*Assignment*: Every line below that contains the word "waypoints" must be copied.

[[ Source material, beginning ]]

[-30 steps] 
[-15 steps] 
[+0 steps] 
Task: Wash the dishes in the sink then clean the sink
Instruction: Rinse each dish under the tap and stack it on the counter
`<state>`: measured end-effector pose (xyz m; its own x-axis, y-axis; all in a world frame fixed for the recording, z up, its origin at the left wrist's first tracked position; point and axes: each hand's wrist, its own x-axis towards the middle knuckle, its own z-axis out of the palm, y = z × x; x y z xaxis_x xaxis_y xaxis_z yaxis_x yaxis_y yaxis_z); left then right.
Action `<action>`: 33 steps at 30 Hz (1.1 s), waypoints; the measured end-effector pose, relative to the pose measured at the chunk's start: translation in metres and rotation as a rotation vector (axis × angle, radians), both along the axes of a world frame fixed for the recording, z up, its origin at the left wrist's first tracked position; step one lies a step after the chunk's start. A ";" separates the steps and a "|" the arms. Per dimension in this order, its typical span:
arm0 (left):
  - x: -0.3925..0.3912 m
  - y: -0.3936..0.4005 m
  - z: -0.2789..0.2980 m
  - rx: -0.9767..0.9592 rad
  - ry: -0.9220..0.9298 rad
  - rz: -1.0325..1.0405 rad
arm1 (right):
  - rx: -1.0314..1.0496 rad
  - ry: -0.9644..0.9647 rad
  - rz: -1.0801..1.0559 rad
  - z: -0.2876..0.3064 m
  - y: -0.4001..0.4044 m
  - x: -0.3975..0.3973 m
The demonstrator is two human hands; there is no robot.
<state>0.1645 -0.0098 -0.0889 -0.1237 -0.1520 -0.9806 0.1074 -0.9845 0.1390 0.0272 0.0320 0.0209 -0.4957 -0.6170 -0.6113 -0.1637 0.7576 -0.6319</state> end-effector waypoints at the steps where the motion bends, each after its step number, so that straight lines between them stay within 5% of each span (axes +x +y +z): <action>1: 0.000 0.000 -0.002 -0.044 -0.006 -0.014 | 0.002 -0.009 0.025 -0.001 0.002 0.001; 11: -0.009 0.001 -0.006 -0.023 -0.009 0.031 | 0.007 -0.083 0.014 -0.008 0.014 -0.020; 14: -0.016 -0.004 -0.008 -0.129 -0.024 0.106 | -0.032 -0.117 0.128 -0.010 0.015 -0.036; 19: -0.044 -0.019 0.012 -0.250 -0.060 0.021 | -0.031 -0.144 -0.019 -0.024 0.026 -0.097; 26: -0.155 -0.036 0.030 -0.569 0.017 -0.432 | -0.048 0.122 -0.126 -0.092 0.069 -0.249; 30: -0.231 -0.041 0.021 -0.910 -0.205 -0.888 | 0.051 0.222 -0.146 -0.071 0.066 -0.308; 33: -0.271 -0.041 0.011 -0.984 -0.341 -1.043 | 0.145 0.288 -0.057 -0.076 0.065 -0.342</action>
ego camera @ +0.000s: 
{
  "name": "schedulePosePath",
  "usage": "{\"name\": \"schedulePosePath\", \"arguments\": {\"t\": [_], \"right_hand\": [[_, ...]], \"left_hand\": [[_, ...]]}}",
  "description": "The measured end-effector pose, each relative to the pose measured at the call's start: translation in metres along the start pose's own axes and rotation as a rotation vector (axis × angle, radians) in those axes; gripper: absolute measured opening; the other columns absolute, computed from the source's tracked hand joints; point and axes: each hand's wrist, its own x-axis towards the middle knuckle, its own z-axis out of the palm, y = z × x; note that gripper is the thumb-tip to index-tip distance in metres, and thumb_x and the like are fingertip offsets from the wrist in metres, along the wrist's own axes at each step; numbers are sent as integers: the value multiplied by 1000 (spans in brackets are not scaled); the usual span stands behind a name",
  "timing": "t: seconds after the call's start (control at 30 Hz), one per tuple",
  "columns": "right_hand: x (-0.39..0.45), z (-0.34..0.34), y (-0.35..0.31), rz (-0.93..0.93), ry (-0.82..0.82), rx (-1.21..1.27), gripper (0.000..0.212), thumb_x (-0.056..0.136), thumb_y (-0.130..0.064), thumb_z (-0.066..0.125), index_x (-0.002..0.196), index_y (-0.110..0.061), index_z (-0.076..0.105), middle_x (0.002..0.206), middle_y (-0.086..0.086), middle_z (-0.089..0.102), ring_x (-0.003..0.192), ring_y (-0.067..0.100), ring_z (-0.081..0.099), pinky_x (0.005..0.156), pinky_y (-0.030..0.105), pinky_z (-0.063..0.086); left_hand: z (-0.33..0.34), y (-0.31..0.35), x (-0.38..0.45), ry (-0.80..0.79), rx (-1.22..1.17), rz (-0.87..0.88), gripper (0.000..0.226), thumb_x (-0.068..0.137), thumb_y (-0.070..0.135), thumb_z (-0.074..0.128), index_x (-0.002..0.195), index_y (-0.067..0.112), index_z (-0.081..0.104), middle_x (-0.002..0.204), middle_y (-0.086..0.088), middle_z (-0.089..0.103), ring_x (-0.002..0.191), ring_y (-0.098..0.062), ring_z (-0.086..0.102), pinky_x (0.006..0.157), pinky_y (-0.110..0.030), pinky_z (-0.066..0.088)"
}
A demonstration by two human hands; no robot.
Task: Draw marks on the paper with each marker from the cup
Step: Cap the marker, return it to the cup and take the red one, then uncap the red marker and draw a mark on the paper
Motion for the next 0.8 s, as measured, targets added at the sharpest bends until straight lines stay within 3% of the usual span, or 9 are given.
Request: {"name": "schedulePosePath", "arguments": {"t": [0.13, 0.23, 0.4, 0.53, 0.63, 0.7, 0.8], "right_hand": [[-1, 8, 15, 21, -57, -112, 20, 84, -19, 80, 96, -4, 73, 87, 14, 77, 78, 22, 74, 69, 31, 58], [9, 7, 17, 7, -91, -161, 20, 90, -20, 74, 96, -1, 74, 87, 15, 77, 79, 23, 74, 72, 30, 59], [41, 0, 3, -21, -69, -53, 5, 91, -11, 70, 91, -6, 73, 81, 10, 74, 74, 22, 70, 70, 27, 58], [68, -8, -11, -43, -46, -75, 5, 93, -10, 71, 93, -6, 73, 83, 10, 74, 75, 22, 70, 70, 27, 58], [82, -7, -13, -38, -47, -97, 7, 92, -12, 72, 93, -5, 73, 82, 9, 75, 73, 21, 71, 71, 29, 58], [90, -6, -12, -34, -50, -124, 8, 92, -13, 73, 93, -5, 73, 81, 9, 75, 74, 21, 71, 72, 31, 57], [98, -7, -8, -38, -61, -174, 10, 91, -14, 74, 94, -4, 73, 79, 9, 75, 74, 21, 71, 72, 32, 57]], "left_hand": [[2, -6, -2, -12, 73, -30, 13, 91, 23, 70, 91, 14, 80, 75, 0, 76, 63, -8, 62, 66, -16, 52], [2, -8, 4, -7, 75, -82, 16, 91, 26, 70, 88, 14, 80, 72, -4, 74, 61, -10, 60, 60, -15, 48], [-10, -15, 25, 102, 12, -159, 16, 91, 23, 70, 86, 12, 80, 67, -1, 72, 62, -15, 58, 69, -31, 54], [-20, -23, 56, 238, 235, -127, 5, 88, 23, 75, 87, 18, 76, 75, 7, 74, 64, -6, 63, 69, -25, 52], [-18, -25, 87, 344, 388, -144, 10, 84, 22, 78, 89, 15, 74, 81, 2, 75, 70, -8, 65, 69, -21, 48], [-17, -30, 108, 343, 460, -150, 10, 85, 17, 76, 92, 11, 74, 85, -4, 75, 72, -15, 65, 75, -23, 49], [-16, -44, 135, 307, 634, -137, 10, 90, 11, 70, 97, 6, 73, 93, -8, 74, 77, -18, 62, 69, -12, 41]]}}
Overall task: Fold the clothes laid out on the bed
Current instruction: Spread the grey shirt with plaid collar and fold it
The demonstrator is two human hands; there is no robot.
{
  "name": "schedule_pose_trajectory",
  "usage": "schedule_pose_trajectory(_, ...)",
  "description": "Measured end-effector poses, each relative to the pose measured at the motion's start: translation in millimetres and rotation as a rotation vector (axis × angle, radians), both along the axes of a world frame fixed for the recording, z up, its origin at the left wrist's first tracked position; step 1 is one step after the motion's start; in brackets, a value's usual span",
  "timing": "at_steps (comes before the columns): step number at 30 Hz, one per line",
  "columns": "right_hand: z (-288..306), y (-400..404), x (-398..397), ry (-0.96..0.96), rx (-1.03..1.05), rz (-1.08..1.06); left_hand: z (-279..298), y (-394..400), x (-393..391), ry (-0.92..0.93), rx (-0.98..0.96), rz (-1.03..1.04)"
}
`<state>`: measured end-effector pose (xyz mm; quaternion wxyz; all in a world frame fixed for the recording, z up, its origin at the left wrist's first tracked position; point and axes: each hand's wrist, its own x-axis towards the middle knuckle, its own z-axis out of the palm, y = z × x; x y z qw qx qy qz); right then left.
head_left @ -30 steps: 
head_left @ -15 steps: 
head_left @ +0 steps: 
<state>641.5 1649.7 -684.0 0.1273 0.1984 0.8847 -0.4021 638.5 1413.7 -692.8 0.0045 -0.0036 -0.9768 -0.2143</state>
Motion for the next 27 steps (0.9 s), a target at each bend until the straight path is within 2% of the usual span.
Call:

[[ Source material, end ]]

*Solution below*:
Action `<action>`: 33 steps at 30 Hz (1.1 s), waypoints; the measured end-effector pose, relative to the pose measured at the chunk's start: translation in metres and rotation as a rotation vector (axis × angle, radians), both along the axes of a world frame fixed for the recording, z up, its origin at the left wrist's first tracked position; step one lies a step after the chunk's start. A ";" separates the steps and a "|" the arms. Per dimension in this order, its typical span:
<state>0.1645 -0.0098 -0.0889 -0.1237 -0.1520 -0.9806 0.1074 -0.9845 0.1390 0.0272 0.0320 0.0209 -0.4957 -0.6170 -0.6113 -0.1637 0.7576 -0.6319</state> end-effector waypoints at the steps where the motion bends, each after its step number, so that straight lines between them stay within 5% of each span (axes +x +y +z): <action>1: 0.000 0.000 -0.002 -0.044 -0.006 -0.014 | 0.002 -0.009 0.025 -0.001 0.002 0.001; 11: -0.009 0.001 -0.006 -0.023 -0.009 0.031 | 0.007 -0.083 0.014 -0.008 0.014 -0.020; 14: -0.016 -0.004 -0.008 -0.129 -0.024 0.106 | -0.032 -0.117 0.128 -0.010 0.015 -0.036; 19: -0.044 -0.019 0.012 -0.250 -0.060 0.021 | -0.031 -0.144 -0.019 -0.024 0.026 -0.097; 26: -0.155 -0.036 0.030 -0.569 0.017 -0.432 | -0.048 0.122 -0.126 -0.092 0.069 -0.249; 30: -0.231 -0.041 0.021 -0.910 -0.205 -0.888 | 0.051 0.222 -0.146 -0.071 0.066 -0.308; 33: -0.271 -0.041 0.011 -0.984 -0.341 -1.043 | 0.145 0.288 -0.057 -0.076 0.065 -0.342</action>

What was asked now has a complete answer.